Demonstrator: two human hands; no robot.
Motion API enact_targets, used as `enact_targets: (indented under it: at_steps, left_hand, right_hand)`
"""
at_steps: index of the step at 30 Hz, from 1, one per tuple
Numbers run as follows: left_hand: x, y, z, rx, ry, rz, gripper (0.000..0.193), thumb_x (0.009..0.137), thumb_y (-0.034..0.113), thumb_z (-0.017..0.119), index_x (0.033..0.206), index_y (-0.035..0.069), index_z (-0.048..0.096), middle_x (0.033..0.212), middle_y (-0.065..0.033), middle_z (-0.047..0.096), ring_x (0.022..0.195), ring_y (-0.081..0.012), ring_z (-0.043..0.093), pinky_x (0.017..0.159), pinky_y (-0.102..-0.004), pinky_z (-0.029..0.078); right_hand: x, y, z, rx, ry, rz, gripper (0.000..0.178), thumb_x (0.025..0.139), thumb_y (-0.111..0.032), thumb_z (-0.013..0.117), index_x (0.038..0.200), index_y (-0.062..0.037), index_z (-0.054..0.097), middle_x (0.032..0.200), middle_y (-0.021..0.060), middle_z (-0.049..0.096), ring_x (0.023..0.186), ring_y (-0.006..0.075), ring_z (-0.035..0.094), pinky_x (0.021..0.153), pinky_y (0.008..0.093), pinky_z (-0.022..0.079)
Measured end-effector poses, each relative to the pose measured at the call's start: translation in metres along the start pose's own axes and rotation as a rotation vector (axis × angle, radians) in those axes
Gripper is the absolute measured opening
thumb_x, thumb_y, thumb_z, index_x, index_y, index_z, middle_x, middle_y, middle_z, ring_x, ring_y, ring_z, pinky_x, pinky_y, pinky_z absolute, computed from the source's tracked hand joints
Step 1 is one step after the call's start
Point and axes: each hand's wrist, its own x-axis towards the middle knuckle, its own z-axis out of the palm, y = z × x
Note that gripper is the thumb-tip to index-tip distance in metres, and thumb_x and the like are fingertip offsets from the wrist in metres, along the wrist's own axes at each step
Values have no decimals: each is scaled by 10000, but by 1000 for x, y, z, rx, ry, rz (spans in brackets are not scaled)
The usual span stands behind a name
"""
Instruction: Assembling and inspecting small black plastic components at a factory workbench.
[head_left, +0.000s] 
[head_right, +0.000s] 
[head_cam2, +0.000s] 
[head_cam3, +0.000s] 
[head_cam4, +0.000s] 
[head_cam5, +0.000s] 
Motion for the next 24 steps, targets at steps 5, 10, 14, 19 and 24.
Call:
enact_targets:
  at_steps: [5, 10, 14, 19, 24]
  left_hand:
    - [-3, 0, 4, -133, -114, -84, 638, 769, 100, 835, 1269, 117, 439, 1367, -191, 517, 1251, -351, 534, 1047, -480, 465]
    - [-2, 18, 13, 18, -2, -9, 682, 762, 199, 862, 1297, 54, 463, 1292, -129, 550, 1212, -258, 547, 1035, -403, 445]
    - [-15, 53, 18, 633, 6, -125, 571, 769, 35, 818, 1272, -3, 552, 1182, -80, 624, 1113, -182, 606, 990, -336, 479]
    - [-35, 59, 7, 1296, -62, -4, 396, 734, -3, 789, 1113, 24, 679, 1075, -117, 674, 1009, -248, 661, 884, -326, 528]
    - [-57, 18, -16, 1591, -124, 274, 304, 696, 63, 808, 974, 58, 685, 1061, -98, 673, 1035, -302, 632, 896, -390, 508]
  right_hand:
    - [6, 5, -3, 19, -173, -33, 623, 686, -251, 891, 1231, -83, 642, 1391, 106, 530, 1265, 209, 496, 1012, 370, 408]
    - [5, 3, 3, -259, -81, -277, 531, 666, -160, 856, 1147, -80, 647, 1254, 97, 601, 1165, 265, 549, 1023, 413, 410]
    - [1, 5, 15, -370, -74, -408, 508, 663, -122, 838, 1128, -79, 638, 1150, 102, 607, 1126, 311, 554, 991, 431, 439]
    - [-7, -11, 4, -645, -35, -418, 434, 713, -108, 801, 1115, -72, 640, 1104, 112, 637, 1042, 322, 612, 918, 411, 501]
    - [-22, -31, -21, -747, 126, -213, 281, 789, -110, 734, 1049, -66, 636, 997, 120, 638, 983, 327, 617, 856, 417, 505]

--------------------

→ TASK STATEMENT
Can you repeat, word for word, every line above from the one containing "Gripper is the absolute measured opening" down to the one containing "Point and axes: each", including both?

→ WRITTEN ANSWER
Gripper is the absolute measured opening
thumb_x, thumb_y, thumb_z, index_x, index_y, index_z, middle_x, middle_y, middle_z, ring_x, ring_y, ring_z, pinky_x, pinky_y, pinky_z absolute, computed from the source's tracked hand joints
Step 1 is one step after the call's start
Point and axes: each hand's wrist, its own x-axis towards the middle knuckle, its own z-axis out of the palm, y = z × x

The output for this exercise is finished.